What to produce :: Below this line is the material. Write out only its lines from the one containing "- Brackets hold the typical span" through the one containing "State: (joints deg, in", both kept, exactly.

Dataset section ::
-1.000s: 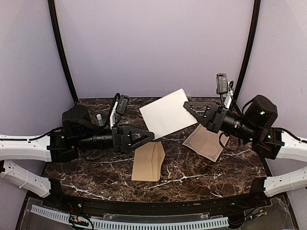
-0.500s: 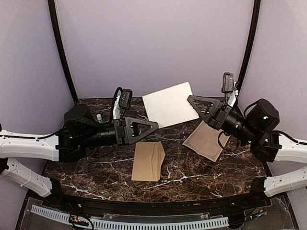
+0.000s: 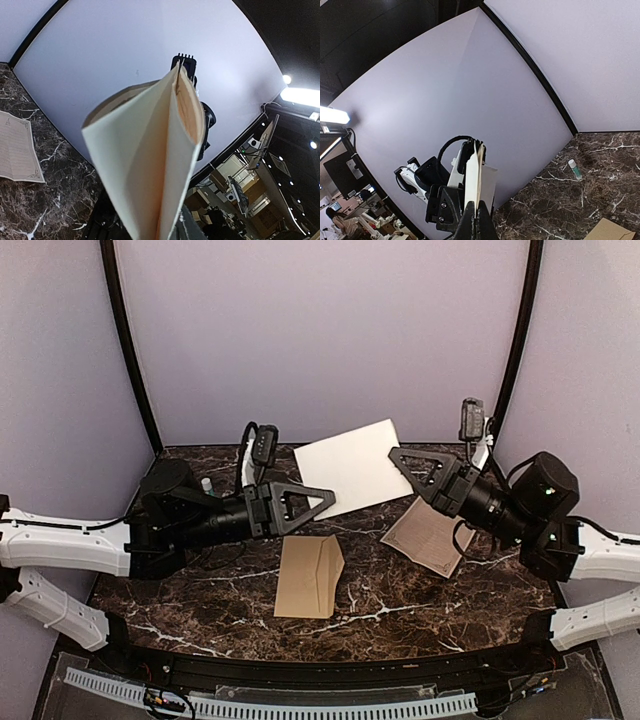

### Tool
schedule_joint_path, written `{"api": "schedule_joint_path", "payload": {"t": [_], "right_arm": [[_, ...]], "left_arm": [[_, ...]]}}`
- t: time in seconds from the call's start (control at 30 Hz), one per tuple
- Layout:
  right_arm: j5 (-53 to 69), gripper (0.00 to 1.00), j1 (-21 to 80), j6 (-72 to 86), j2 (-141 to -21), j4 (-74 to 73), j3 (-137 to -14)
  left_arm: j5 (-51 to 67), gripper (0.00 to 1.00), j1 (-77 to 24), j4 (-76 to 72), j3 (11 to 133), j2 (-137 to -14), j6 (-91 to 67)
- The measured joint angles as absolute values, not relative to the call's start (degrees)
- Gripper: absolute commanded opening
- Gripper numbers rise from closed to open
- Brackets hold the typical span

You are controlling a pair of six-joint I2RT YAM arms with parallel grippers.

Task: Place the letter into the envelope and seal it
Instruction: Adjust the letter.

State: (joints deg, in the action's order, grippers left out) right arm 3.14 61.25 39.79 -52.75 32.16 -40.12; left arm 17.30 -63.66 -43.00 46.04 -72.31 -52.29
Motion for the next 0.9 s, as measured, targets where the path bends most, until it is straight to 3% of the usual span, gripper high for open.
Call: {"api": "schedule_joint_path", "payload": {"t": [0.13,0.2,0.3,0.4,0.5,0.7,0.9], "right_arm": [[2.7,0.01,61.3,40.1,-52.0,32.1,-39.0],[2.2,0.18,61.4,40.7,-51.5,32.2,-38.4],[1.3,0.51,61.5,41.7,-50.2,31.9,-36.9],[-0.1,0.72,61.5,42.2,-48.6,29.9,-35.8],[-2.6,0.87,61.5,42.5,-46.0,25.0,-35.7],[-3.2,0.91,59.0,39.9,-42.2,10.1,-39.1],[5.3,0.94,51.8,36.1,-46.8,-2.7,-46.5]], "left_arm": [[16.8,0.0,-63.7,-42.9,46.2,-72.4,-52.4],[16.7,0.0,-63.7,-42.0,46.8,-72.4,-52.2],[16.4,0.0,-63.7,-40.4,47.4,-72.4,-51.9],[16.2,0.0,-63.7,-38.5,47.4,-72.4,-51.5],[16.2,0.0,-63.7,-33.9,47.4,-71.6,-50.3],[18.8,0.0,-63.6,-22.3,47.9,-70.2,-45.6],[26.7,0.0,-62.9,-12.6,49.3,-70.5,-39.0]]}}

Expected answer ::
- Brackets hold the typical span

You are controlling a pair of six-joint I2RT YAM arms with parallel grippers.

Task: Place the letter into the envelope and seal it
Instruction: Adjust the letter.

State: (joints deg, in the action's order, grippers left out) right arm 3.14 61.25 39.79 -52.75 32.16 -40.12; left arm 17.30 -63.66 -43.00 46.04 -72.31 -52.29

What the exercise asked for has been given in full.